LOS ANGELES—Convenience store triple-net product hasn’t lost its appeal with investors. According to Jeremy McChesney, SVP at Hanley Investment Group Real Estate Advisors, the retail product type is still incredibly popular, with assets trading at record cap rates and per-square-foot pricing. McChesney specializes in the product type, and has sold 15 7-Eleven properties in the last 16 months. He recently sold three properties, two in Los Angeles and another in Orlando, FL, and broke the record cap rate for the year at 3.56%. In this exclusive interview, McChesney takes us inside the deal to show how and why these are such sought-after properties, and reveals the investment philosophy behind the trend.
GlobeSt.com: What is interest like for NNN convenience store properties, like these, and why are they good investment opportunities?
Jeremy McChesney: Interest remains high across the country for single-tenant net-leased properties. They offer a passive income stream that really plays well to people that are exchanging out of high management assets and want a no management asset with approximately the same type of return. Interest in single-tenant net retail properties is still strong across the U.S.; however, it is the highest in Los Angeles and Orange County.
With an AA- credit rating and zero land responsibilities, single-tenant 7-Eleven stores continue to be one of the most highly sought-after retail investments in today’s market. Strong fundamentals including having a long-term lease are becoming more important than ever for investors due to many uncertainties impacting the market like interest rates, stock market volatility, and the upcoming presidential election.
GlobeSt.com: Why were these three convenience store properties good investment opportunities?
McChesney: Each of the three properties had attractive fundamentals including well-established, high traffic, signalized corner locations, great proximity, and ease of access to major thoroughfares, good demographics and corporate-backed leases. The sale of the 7-Eleven in Culver City represented an incredible cap rate of 3.56%, the lowest cap rate nationwide for a 7-Eleven property that closed in 2016, according to CoStar. This is due to its prime location and the lack of available properties that come to market in West Los Angeles area. The sale of the 7-Eleven property in Orlando, Florida, represented a high $1,525 per square foot, also due to its desirable location and lack of available properties. And, certainly the sale of the 7-Eleven in Lakewood was still noteworthy at a cap rate of 4.25% cap rate and $677 per square foot.
GlobeSt.com: Why were the sellers disposing of these assets now?
McChesney: The seller of the 7-Eleven in Culver City purchased the 7-Eleven in Lakewood, a store that he had seen a number of years ago and had always wanted to acquire.
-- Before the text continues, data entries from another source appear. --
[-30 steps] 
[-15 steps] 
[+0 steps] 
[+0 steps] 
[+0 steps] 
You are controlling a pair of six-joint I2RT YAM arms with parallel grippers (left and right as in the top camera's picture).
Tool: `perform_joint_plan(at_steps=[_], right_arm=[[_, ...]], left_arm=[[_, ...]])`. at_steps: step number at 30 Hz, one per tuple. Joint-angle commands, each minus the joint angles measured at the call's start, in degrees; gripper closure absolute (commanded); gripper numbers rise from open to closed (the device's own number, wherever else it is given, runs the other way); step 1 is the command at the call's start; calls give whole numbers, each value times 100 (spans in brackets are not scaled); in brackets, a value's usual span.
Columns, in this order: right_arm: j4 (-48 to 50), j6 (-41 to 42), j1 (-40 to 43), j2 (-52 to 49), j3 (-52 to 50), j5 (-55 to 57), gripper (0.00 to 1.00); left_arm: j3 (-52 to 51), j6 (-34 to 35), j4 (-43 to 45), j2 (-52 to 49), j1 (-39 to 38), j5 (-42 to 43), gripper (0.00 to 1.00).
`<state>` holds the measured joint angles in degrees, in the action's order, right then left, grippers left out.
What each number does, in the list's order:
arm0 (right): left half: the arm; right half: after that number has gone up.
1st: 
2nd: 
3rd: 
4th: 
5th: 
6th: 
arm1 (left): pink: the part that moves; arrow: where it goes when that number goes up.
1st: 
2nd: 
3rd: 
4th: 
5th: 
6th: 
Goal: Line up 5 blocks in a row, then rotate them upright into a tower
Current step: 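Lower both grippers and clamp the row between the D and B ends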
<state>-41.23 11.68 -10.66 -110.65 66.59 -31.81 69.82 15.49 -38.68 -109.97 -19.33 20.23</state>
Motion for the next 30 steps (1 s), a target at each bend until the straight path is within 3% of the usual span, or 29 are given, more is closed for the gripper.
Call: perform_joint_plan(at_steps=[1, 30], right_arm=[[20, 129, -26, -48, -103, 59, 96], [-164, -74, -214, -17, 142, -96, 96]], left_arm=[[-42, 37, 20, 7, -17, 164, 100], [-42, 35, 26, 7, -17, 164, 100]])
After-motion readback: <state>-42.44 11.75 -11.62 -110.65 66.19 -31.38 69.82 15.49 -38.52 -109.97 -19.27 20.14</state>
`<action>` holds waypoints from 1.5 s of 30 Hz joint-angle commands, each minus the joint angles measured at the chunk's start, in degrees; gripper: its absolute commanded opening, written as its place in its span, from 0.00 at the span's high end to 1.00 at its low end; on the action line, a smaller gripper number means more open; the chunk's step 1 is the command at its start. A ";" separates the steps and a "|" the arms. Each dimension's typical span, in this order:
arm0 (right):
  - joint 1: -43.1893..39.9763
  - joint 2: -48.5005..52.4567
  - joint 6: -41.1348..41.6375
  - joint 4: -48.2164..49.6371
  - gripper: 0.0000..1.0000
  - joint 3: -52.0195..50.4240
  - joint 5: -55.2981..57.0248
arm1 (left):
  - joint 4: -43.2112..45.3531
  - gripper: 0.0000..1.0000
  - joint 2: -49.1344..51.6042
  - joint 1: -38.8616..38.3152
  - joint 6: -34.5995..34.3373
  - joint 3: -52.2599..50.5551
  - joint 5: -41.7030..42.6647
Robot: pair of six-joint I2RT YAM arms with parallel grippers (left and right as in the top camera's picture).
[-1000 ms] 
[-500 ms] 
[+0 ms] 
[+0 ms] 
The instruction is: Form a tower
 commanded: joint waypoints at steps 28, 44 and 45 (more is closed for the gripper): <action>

The Lakewood acquisition represented an opportunity for the Culver City seller to increase the property size and overall asset value. The seller of the Lakewood property was a trust and probably wanted to liquidate its holdings for the benefit of the individuals within the trust, but I can’t confirm. The seller of the Orlando, Florida 7-Eleven wanted to sell the property to capitalize on the market timing and trade into another investment.
GlobeSt.com: What kind of interest did you get for each of these properties?
McChesney: We received numerous inquiries and multiple offers for both the Culver City and Orlando, Florida properties. However, the highest number of inquiries and offers went to the Culver City 7-Eleven property due to being a single-tenant net asset in core Los Angeles County. Southern California, mainly Los Angeles and Orange counties, is one of the most desirable markets throughout the country and with a tenant like 7-Eleven in West Los Angeles, the interest was off the charts, which drove the activity and price!
GlobeSt.com: How are these sales indicative of larger retail trends that you are seeing, if at all?
Jeremy McChesney: The Culver City and Lakewood 7-Eleven properties are good examples of continued investor demand for high quality assets in Southern California. There really is no lack of capital looking for A+ properties with A+ tenants in Southern California right now.